Problem: Please keep the images out and set down the data exactly as given.

Stored data:
▼▼▼

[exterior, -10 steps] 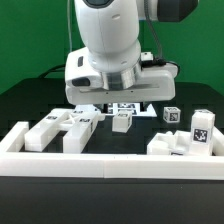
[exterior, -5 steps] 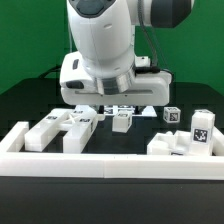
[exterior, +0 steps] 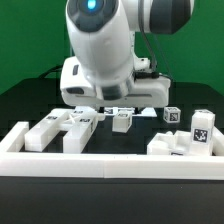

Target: Assemble chair

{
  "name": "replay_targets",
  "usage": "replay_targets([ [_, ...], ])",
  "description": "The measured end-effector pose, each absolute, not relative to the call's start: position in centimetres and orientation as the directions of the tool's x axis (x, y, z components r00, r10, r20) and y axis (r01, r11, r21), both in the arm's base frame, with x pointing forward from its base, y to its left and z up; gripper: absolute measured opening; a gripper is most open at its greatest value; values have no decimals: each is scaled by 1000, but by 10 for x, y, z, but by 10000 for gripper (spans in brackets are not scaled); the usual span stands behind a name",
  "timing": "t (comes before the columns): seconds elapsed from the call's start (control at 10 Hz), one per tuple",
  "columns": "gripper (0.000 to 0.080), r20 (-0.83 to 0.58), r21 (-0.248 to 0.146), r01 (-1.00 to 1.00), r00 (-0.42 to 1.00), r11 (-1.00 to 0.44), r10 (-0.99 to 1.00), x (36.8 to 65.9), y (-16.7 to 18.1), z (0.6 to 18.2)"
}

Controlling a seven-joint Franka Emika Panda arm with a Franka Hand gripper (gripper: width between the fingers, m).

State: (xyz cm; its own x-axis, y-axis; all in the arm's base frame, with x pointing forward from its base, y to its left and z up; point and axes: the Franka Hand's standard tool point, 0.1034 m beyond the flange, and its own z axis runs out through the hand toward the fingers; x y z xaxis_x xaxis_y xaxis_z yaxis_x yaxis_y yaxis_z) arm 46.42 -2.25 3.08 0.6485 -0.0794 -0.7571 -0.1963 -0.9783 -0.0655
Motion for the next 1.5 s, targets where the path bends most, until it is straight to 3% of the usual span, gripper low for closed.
replay_targets([
  [1.1, 648, -758, -55, -191, 647, -980, -84, 461, -20, 11],
  [1.2, 528, -758, -54, -192, 647, -980, -85, 460, -20, 9],
  [1.3, 528, -758, -54, -192, 646, -980, -85, 460, -20, 9],
  [1.4, 346, -758, -53, -192, 647, -980, -85, 460, -20, 9],
  [1.5, 289, -758, -53, -191, 647, -980, -85, 460, -20, 9],
])
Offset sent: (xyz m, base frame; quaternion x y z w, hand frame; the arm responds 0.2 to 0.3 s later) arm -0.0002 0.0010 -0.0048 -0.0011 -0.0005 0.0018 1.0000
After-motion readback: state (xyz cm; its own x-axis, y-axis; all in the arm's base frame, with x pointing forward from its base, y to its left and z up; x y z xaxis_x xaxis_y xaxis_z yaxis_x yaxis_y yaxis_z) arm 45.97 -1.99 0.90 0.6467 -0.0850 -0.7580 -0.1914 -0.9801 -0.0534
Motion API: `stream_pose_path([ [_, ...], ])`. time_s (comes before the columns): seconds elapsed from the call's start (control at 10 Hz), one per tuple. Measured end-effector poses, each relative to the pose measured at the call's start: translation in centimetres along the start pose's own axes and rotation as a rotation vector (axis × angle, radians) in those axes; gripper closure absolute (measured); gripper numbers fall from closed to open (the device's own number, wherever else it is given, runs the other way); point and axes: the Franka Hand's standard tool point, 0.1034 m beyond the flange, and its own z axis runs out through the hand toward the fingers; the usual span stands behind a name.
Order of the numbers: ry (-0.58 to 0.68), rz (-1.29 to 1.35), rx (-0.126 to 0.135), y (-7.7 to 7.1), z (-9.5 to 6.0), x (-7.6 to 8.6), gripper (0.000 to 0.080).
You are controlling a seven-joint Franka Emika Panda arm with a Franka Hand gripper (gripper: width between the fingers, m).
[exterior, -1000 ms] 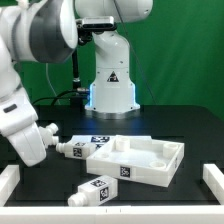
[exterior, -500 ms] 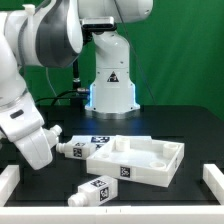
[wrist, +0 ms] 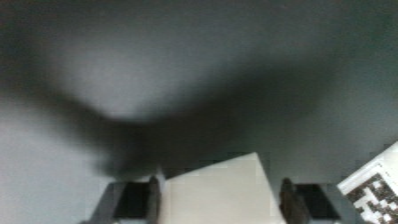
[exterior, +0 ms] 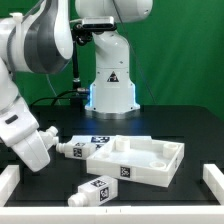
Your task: Assemble one leg
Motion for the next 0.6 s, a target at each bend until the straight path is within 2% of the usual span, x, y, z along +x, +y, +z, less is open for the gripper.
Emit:
stream_pose_path([
  [0.2,-0.003,0.000,-0.001,0.00,-0.23,-0.02,0.0244],
  [0.3,-0.004,0.000,-0.002,0.00,-0.29,-0.02,0.0169],
  [0.6,-0.005,0.000,-0.002,0.00,-0.34,-0.02,0.0155],
])
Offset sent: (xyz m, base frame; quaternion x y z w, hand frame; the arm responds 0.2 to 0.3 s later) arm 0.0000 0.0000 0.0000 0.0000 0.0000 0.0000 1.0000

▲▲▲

Result of the task:
[exterior, -10 steps] 
[exterior, -5 steps] 
[exterior, +0 steps] 

Target: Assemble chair

{
  "name": "replay_targets",
  "usage": "replay_targets([ [_, ...], ])",
  "description": "The measured end-effector pose, each absolute, not relative to the call's start: position in centimetres and orientation as the directions of the tool's x axis (x, y, z components r00, r10, r20) and y axis (r01, r11, r21), both in the arm's base frame, with x pointing forward from its base, y to its left and z up; gripper: absolute measured opening; a gripper is most open at its greatest value; values have no decimals: each is scaled by 1000, but by 10 for x, y, z, but by 10000 for gripper (spans in brackets are not scaled); the usual span stands behind a name",
  "timing": "t (comes before the columns): seconds elapsed from the call's start (control at 10 Hz), one per tuple",
  "columns": "gripper (0.000 to 0.080), r20 (-0.83 to 0.58), r21 (-0.248 to 0.146), r01 (-1.00 to 1.00), r00 (-0.42 to 1.00), r11 (-1.00 to 0.44), r10 (-0.99 to 1.00), x (36.8 to 65.9), y (-16.7 to 18.1), z (0.6 to 18.2)"
}

Controlling a seven-joint Franka Emika Panda arm with a Franka Hand gripper (gripper: width between the fingers, m).

State: (xyz cm; its own x-axis, y-axis; all in the arm's base frame, with x pointing forward from its base, y to its left and z up; point and axes: the Franka Hand's standard tool point, 0.1034 m beyond the flange, and its own z axis runs out through the hand toward the fingers; x y z xaxis_x xaxis_y xaxis_z yaxis_x yaxis_y yaxis_z) arm 46.42 -2.25 3.08 0.6485 -0.0794 -0.7571 -0.1963 -0.9783 -0.0655
Motion for the next 1.5 s, targets where the path bends most, until it is straight to 3% of the usual span, gripper low for closed.
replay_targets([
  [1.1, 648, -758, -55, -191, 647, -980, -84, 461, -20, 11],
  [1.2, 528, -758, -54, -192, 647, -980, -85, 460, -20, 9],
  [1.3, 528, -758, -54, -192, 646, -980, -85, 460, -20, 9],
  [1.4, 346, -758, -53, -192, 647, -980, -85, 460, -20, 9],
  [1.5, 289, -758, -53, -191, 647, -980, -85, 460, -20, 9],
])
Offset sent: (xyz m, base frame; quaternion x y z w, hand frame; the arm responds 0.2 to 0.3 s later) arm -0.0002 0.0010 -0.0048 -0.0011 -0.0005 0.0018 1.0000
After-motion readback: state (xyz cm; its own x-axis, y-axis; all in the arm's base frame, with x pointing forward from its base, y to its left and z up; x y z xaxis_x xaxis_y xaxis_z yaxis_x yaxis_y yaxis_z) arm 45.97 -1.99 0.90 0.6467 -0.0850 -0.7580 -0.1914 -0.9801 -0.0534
Motion API: `stream_pose_path([ [_, ...], ])`. time_s (comes before the columns): seconds elapsed from the call's start (control at 10 Hz), one per tuple. Measured end-effector poses, each relative to the pose measured at the call's start: translation in centimetres along the start pose's own axes and rotation as a rotation vector (axis × angle, radians) in those axes; gripper closure absolute (measured); gripper numbers fall from closed to open (the device's own number, wherever else it is given, runs the other way); point and axes: the Franka Hand's standard tool point, 0.1034 m beyond the flange, and its own z axis runs out through the hand toward the fingers; the usual span stands behind a name.
Order of the numbers: ry (-0.58 to 0.68), rz (-1.29 to 1.35), rx (-0.126 to 0.135), y (-7.7 to 7.1), z (-9.5 to 6.0), x (-7.6 to 8.6), gripper (0.000 to 0.080).
You are controlling a seven-joint Franka Emika Panda arm with a Franka Hand gripper (gripper: width between the fingers, m).
[exterior, -1000 ms] 
[exterior, -500 ms] 
[wrist, +0 ms] 
[exterior, +0 ms] 
Your task: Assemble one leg
Motion for the next 0.6 s, a target at each bend until the straight path is within 2% of the usual span, x, y, z along +x, +y, +z, less is open for the gripper.
Emit:
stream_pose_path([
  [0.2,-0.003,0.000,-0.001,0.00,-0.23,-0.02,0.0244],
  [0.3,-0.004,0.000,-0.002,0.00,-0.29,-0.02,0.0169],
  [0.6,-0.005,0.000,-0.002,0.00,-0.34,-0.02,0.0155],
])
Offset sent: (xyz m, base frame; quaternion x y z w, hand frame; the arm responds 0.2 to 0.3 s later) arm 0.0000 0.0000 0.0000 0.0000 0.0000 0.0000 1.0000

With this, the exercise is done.